:: ASSIGNMENT ::
Word for word, transcribe the data below.

**********

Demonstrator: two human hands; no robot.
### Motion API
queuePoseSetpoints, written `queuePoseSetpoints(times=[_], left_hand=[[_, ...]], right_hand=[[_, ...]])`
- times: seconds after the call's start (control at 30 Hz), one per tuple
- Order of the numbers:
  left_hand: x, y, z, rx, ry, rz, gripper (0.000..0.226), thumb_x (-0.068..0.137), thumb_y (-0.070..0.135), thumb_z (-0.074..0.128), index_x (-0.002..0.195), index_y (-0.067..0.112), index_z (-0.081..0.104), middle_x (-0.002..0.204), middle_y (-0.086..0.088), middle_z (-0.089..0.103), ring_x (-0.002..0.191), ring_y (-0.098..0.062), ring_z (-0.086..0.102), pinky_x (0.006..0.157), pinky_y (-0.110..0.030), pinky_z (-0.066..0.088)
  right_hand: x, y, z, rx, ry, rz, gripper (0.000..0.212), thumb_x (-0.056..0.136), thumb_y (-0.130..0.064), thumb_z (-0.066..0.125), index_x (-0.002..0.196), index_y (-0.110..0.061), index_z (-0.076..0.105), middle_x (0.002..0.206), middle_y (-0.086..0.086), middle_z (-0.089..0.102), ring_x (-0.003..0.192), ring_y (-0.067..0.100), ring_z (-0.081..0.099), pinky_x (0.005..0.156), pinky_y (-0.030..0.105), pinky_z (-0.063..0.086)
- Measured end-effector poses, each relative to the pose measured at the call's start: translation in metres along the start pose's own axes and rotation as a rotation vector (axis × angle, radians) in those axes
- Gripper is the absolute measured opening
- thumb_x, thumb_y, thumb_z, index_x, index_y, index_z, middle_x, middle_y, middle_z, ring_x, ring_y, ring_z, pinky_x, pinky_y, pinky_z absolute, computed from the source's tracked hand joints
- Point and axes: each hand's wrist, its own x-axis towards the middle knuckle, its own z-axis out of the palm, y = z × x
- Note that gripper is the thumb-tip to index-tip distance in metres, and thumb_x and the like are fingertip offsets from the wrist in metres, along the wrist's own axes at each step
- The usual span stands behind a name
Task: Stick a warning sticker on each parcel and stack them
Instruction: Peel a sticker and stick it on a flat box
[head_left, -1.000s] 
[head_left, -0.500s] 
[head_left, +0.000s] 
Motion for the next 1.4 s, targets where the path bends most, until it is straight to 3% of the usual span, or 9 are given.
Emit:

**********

:: ANSWER TO THIS EXERCISE ::
Demonstrator: two human hands; no robot.
### Motion API
queuePoseSetpoints, written `queuePoseSetpoints(times=[_], left_hand=[[_, ...]], right_hand=[[_, ...]])`
- times: seconds after the call's start (control at 30 Hz), one per tuple
- Order of the numbers:
  left_hand: x, y, z, rx, ry, rz, gripper (0.000..0.226), thumb_x (-0.068..0.137), thumb_y (-0.070..0.135), thumb_z (-0.074..0.128), index_x (-0.002..0.195), index_y (-0.067..0.112), index_z (-0.081..0.104), middle_x (-0.002..0.204), middle_y (-0.086..0.088), middle_z (-0.089..0.103), ring_x (-0.002..0.191), ring_y (-0.098..0.062), ring_z (-0.086..0.102), pinky_x (0.006..0.157), pinky_y (-0.110..0.030), pinky_z (-0.066..0.088)
  right_hand: x, y, z, rx, ry, rz, gripper (0.000..0.212), thumb_x (-0.056..0.136), thumb_y (-0.130..0.064), thumb_z (-0.066..0.125), index_x (-0.002..0.196), index_y (-0.110..0.061), index_z (-0.076..0.105), middle_x (0.002..0.206), middle_y (-0.086..0.086), middle_z (-0.089..0.102), ring_x (-0.003..0.192), ring_y (-0.067..0.100), ring_z (-0.081..0.099), pinky_x (0.005..0.156), pinky_y (-0.030..0.105), pinky_z (-0.063..0.086)
- Measured end-effector poses, each relative to the pose measured at the call's start: translation in metres along the start pose's own axes and rotation as a rotation vector (axis × angle, radians) in those axes
- Gripper is the absolute measured opening
- thumb_x, thumb_y, thumb_z, index_x, index_y, index_z, middle_x, middle_y, middle_z, ring_x, ring_y, ring_z, pinky_x, pinky_y, pinky_z absolute, computed from the source's tracked hand joints
- Point and axes: each hand's wrist, its own x-axis towards the middle knuckle, its own z-axis out of the palm, y = z × x
- Note that gripper is the thumb-tip to index-tip distance in metres, and thumb_x and the like are fingertip offsets from the wrist in metres, along the wrist's own axes at each step
- The usual span stands behind a name
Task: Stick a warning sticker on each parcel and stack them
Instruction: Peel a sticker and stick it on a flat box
[head_left, -1.000s] 
[head_left, -0.500s] 
[head_left, +0.000s] 
Motion for the next 1.4 s, targets where the path bends most, until it is straight to 3% of the usual span, or 9 are given.
Emit:

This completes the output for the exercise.